*Required work:* However many lines the data holds, transcribe them all exactly.

*Data block:*

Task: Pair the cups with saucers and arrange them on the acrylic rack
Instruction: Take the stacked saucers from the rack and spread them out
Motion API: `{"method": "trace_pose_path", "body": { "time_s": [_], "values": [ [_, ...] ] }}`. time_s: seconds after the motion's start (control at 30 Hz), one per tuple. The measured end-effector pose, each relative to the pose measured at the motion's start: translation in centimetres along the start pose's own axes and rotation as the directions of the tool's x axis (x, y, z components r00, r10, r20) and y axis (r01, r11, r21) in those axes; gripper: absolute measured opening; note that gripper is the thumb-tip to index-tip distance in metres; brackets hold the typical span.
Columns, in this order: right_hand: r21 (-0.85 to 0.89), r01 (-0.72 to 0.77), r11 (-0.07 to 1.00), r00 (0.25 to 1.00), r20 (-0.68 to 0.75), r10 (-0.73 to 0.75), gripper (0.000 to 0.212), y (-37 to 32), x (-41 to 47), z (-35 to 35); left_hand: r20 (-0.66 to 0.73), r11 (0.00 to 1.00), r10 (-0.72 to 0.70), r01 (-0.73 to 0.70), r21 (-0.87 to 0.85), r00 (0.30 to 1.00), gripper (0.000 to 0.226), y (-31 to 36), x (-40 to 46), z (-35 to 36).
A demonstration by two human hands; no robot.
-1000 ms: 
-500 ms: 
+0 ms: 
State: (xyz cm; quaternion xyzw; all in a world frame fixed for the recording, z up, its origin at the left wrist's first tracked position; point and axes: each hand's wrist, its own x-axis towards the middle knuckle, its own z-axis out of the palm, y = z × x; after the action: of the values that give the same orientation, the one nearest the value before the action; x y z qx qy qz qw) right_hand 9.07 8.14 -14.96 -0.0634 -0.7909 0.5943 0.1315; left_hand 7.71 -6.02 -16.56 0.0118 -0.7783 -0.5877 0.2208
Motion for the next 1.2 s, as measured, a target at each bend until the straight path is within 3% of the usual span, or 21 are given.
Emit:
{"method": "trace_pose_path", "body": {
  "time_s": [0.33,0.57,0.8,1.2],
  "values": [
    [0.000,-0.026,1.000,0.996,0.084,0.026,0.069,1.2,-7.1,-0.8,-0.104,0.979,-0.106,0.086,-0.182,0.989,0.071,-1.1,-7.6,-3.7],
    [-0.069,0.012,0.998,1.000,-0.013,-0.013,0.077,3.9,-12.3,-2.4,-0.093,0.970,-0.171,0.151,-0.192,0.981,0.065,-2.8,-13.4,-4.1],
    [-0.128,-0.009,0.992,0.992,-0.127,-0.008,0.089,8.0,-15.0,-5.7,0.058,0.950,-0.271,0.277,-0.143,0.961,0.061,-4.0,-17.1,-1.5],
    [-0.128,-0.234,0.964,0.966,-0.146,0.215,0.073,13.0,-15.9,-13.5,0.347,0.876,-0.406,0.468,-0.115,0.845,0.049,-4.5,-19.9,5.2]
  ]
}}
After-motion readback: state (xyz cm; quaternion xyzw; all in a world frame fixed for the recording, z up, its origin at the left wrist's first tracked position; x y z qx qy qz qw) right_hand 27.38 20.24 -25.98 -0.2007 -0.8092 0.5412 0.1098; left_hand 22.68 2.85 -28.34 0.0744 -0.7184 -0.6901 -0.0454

*Response to this exercise:*
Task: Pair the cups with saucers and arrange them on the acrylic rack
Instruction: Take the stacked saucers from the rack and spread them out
Motion API: `{"method": "trace_pose_path", "body": { "time_s": [_], "values": [ [_, ...] ] }}`. time_s: seconds after the motion's start (control at 30 Hz), one per tuple. The measured end-effector pose, each relative to the pose measured at the motion's start: translation in centimetres along the start pose's own axes and rotation as the directions of the tool's x axis (x, y, z components r00, r10, r20) and y axis (r01, r11, r21) in those axes; gripper: absolute measured opening; note that gripper is the thumb-tip to index-tip distance in metres; brackets hold the typical span.
Columns, in this order: right_hand: r21 (-0.85 to 0.89), r01 (-0.72 to 0.77), r11 (-0.07 to 1.00), r00 (0.25 to 1.00), r20 (-0.68 to 0.75), r10 (-0.73 to 0.75), gripper (0.000 to 0.212), y (-37 to 32), x (-41 to 47), z (-35 to 35); left_hand: r20 (-0.66 to 0.73), r11 (0.00 to 1.00), r10 (-0.72 to 0.70), r01 (-0.73 to 0.70), r21 (-0.87 to 0.85), r00 (0.30 to 1.00), gripper (0.000 to 0.226), y (-31 to 36), x (-40 to 46), z (-35 to 36).
A demonstration by two human hands; no robot.
-1000 ms: 
-500 ms: 
+0 ms: 
State: (xyz cm; quaternion xyzw; all in a world frame fixed for the recording, z up, its origin at the left wrist's first tracked position; point and axes: each hand's wrist, its own x-axis towards the middle knuckle, its own z-axis out of the palm, y = z × x; after the action: of the values that give the same orientation, the one nearest the value before the action; x y z qx qy qz qw) right_hand 9.07 8.14 -14.96 -0.0634 -0.7909 0.5943 0.1315; left_hand 7.71 -6.02 -16.56 0.0118 -0.7783 -0.5877 0.2208
Motion for the next 1.2 s, as measured, a target at each bend until the straight path is within 3% of the usual span, or 21 are given.
Emit:
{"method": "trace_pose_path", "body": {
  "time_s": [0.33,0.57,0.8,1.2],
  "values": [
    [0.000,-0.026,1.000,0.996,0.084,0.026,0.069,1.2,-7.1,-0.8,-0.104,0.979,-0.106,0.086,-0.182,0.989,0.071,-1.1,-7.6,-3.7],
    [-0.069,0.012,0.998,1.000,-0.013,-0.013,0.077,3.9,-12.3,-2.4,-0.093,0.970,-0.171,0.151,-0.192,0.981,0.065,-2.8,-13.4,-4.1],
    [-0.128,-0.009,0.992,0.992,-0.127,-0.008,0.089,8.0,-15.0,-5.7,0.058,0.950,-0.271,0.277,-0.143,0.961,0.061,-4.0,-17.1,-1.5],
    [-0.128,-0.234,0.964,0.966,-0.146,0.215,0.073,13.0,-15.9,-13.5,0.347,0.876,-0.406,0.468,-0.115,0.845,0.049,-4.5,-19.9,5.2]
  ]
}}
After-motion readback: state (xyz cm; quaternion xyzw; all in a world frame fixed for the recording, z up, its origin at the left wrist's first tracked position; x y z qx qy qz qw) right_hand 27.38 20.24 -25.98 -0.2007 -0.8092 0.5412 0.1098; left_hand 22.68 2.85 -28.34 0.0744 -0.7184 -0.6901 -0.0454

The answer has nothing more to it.